A stretch of the entries below is to be set down exactly, running from the line with "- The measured" through the line with "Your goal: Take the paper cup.", both included, and no other line.

------------------------------------------------------------

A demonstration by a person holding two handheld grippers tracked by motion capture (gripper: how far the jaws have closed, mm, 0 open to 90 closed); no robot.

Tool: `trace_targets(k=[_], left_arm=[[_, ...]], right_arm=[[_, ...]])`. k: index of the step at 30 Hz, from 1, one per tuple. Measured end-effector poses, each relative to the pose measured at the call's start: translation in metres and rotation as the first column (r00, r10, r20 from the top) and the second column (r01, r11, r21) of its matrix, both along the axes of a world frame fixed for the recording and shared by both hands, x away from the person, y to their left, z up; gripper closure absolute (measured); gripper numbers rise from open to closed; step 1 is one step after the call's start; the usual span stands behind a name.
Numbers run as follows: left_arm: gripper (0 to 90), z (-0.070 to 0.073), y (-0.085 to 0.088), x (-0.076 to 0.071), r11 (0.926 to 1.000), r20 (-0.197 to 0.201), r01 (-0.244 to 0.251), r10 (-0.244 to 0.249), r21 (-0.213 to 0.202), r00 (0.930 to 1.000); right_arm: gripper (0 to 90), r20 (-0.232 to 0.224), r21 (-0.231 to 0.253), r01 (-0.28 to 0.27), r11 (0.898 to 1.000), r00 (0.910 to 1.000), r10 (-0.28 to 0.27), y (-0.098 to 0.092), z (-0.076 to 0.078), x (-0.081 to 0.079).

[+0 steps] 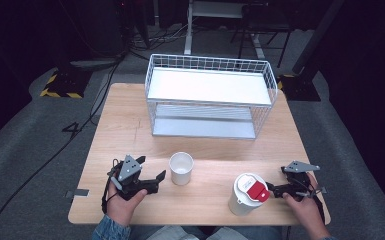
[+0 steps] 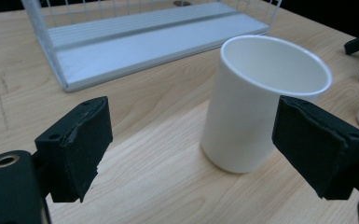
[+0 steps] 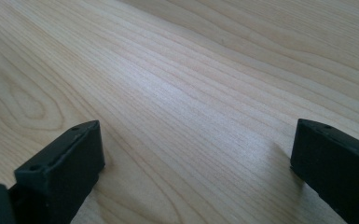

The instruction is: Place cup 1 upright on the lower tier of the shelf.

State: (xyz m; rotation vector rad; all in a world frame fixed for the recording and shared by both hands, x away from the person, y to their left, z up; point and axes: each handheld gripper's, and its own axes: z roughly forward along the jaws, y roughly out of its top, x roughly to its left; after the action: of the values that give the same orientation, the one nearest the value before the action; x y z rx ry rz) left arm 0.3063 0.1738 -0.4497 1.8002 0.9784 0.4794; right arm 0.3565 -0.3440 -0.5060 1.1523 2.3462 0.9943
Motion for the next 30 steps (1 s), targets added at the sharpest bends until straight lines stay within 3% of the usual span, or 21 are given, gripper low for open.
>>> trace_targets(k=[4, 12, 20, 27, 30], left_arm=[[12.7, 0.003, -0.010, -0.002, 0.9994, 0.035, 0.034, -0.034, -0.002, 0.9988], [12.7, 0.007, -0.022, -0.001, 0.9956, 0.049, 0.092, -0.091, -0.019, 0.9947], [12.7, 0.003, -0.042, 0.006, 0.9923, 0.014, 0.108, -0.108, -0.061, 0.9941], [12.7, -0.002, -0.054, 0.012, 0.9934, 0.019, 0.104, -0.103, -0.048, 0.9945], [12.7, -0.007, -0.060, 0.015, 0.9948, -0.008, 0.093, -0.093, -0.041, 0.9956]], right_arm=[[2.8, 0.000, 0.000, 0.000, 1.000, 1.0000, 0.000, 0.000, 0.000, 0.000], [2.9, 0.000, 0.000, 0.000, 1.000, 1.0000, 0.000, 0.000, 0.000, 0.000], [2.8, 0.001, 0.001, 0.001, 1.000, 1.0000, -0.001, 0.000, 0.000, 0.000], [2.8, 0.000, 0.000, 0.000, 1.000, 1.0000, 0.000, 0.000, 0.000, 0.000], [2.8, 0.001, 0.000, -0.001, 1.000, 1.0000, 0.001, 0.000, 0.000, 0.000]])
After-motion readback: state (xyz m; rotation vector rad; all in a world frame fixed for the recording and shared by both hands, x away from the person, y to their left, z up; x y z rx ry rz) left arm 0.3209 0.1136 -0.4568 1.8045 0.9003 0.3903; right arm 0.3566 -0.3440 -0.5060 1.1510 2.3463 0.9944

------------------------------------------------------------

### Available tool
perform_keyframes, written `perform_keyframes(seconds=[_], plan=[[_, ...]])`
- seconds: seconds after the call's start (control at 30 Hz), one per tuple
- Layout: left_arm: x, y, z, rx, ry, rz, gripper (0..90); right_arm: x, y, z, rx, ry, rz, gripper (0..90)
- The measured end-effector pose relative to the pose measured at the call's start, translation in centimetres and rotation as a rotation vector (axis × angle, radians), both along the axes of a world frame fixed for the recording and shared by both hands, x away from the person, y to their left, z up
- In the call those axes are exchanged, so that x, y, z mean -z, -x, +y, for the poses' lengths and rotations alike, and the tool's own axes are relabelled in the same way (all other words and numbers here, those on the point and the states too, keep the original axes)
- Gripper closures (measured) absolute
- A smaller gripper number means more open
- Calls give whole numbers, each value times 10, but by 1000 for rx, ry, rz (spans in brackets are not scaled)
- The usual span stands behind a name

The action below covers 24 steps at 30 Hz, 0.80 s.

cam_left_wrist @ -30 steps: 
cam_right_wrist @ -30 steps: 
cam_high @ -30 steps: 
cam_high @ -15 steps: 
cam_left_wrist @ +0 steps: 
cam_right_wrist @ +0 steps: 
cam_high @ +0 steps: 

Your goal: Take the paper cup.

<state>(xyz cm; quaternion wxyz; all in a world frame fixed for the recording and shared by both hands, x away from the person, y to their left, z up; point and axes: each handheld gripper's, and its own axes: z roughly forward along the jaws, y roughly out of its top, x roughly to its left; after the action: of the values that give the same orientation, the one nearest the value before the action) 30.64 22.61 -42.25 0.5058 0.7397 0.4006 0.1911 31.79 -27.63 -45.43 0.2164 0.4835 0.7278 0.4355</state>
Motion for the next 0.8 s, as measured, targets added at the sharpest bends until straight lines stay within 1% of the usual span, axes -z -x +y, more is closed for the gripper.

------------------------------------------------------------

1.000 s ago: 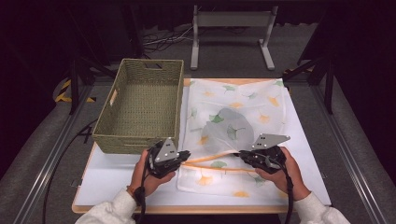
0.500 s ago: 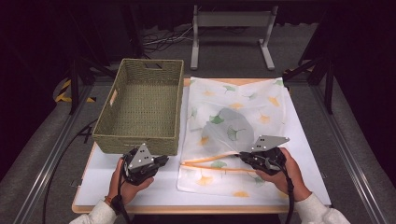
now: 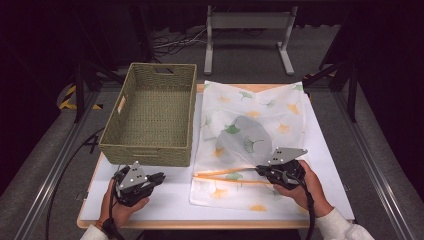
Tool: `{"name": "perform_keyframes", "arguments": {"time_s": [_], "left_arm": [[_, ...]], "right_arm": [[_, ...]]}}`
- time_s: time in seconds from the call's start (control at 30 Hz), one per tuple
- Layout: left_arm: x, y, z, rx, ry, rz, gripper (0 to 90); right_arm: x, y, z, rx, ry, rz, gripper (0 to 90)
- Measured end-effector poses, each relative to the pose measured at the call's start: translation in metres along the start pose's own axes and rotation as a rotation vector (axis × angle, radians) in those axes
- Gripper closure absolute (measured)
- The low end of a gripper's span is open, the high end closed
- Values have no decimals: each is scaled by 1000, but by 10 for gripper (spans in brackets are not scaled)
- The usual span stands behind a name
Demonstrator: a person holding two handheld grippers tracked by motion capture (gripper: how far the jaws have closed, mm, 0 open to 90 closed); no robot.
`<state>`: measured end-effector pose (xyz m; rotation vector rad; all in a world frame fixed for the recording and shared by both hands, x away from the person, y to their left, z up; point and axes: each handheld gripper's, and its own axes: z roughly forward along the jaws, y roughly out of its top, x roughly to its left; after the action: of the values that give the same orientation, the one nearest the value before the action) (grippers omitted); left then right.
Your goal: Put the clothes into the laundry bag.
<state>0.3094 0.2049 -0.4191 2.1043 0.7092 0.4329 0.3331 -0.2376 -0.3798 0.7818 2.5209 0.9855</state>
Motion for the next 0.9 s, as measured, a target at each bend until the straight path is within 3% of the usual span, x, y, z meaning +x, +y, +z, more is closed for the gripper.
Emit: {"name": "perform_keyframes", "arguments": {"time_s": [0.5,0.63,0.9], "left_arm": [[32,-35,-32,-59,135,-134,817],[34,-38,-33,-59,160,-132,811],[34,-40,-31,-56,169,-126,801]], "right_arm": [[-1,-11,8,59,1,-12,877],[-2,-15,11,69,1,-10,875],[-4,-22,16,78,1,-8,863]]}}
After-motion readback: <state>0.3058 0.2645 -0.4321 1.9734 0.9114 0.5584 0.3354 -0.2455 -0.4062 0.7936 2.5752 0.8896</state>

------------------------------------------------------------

Your solution
- The measured end-effector pose relative to the pose measured at the call's start, translation in centimetres and rotation as a rotation vector (axis × angle, radians), both along the axes of a world frame fixed for the recording and shared by both hands, x away from the person, y to their left, z up
- In the call those axes are exchanged, so that x, y, z mean -z, -x, +y, for the poses' lengths and rotations alike, and the tool's own axes are relabelled in the same way (all other words and numbers here, those on the point and the states too, keep the original axes)
- Gripper closures (measured) absolute
- A smaller gripper number means more open
- Calls give whole numbers, each value times 10, but by 1000 for rx, ry, rz (spans in brackets are not scaled)
- The usual span stands behind a name

The action below covers 24 steps at 30 Hz, 0.80 s.

cam_left_wrist @ -30 steps: 
cam_right_wrist @ -30 steps: 
cam_high @ -30 steps: 
cam_high @ -15 steps: 
cam_left_wrist @ +0 steps: 
cam_right_wrist @ +0 steps: 
cam_high @ +0 steps: 

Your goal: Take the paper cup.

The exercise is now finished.